Copy out each line below exactly as written.

-- Collected data follows --

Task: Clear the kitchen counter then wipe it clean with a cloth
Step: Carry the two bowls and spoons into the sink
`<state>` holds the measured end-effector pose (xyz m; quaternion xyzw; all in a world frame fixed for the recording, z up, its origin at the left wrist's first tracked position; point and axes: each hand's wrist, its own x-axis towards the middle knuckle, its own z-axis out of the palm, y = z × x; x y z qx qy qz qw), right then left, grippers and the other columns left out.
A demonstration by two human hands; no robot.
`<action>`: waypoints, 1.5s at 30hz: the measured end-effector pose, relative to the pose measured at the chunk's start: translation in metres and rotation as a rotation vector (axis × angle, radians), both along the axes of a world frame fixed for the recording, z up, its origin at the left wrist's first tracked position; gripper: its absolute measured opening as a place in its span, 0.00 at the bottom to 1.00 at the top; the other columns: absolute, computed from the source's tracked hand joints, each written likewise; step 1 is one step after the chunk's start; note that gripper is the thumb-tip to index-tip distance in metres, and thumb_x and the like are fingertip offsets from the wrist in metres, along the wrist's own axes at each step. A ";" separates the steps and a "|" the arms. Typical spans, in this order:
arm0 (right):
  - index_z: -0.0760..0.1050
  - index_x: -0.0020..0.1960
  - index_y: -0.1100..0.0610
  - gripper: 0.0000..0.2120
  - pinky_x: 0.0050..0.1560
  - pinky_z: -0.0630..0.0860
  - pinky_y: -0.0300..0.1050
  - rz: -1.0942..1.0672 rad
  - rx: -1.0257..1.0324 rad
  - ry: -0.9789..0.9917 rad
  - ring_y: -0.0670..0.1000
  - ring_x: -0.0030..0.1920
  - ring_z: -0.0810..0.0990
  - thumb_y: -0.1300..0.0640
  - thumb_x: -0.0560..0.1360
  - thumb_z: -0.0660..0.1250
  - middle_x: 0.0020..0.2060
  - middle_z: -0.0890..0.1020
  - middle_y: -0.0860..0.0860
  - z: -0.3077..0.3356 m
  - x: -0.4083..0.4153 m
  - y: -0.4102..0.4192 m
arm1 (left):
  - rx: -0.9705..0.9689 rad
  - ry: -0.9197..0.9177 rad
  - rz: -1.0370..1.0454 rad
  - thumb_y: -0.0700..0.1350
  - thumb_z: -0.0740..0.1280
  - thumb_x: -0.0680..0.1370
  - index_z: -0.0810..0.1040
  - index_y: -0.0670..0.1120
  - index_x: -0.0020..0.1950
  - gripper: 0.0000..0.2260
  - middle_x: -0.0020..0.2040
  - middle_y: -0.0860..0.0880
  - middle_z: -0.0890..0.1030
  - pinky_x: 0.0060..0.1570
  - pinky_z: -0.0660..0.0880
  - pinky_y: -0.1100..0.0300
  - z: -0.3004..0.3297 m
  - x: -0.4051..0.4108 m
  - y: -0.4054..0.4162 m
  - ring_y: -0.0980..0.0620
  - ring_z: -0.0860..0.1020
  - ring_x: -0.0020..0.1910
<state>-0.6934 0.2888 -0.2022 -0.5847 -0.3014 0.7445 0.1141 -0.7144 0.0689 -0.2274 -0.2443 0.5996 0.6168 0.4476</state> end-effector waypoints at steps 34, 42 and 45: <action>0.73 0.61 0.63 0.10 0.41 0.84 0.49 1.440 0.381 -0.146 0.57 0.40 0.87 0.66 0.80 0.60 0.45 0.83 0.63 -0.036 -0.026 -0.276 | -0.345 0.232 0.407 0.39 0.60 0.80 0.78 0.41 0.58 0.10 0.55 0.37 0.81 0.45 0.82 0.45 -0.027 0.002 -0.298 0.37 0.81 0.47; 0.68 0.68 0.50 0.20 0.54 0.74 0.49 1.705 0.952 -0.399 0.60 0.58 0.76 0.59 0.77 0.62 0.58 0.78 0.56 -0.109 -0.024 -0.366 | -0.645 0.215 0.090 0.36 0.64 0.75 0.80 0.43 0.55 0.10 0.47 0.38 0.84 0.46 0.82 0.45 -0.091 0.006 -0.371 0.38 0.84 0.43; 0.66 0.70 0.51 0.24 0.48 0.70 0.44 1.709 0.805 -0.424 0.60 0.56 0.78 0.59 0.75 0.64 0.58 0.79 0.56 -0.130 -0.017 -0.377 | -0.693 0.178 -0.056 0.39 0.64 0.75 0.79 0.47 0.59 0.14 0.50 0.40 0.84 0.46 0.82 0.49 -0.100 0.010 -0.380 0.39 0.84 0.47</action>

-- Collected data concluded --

• [Response box]:
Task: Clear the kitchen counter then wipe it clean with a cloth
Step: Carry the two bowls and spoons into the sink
`<state>` holds the measured end-effector pose (xyz m; quaternion xyzw; all in a world frame fixed for the recording, z up, its origin at the left wrist's first tracked position; point and axes: each hand's wrist, its own x-axis towards the middle knuckle, its own z-axis out of the palm, y = z × x; x y z qx qy qz qw), right then left, grippers and the other columns left out.
A demonstration by two human hands; no robot.
`<action>`: waypoints, 1.5s at 30hz: the measured end-effector pose, relative to the pose measured at the chunk's start: translation in metres and rotation as a rotation vector (axis × angle, radians), both along the axes of a world frame fixed for the recording, z up, its origin at the left wrist's first tracked position; gripper: its absolute measured opening as a place in its span, 0.00 at the bottom to 1.00 at the top; the other columns: absolute, computed from the source's tracked hand joints, each written likewise; step 1 is one step after the chunk's start; note that gripper is the thumb-tip to index-tip distance in metres, and thumb_x and the like are fingertip offsets from the wrist in metres, along the wrist's own axes at each step. A ";" separates the steps and a "|" the arms. Typical spans, in this order:
arm0 (right):
  - index_z: -0.0760..0.1050
  - index_x: -0.0020..0.1960
  - index_y: -0.1100..0.0610
  - gripper: 0.0000..0.2120
  - pinky_x: 0.0050..0.1560
  - pinky_z: -0.0630..0.0860
  - pinky_y: -0.0300..0.1050
  - rz: -1.0942..1.0672 rad
  - rx: -1.0257..1.0324 rad
  - ry: -0.9789..0.9917 rad
  - ring_y: -0.0670..0.1000
  - ring_x: -0.0030..0.1920
  - ring_z: -0.0810..0.0990
  - thumb_y: -0.1300..0.0640
  - thumb_x: -0.0560..0.1360
  - thumb_z: -0.0660..0.1250
  - middle_x: 0.0020..0.2060
  - middle_z: -0.0890..0.1020
  - middle_y: -0.0860..0.0860
  - z: -0.3077..0.3356 m
  - x: -0.4083..0.4153 m
  - y: -0.4102..0.4192 m
arm1 (left):
  - rx: -0.9705..0.9689 rad
  - ry: -0.9197..0.9177 rad
  - rz: -1.0370..1.0454 rad
  - thumb_y: -0.0700..0.1350
  - thumb_z: -0.0740..0.1280
  - thumb_x: -0.0680..0.1370
  - index_z: -0.0810..0.1040
  - index_y: -0.0670..0.1120
  - index_x: -0.0020..0.1950
  - gripper: 0.0000..0.2260
  - middle_x: -0.0020..0.2040
  - middle_y: -0.0860..0.0880
  - middle_z: -0.0890..0.1030
  - pinky_x: 0.0060..0.1570
  - pinky_z: -0.0660..0.0880
  - pinky_y: -0.1100..0.0300
  - z: -0.3004..0.3297 m
  - x: -0.4051..0.4108 m
  - y: -0.4054..0.4162 m
  - ring_y: -0.0980..0.0620
  - ring_z: -0.0860..0.1020
  - ring_x: -0.0020..0.1910
<state>-0.6934 0.2888 -0.2022 -0.5847 -0.3014 0.7445 0.1141 -0.7144 0.0689 -0.2274 -0.2443 0.5996 0.6168 0.4476</state> end-effector waypoints at steps 34, 42 and 45: <action>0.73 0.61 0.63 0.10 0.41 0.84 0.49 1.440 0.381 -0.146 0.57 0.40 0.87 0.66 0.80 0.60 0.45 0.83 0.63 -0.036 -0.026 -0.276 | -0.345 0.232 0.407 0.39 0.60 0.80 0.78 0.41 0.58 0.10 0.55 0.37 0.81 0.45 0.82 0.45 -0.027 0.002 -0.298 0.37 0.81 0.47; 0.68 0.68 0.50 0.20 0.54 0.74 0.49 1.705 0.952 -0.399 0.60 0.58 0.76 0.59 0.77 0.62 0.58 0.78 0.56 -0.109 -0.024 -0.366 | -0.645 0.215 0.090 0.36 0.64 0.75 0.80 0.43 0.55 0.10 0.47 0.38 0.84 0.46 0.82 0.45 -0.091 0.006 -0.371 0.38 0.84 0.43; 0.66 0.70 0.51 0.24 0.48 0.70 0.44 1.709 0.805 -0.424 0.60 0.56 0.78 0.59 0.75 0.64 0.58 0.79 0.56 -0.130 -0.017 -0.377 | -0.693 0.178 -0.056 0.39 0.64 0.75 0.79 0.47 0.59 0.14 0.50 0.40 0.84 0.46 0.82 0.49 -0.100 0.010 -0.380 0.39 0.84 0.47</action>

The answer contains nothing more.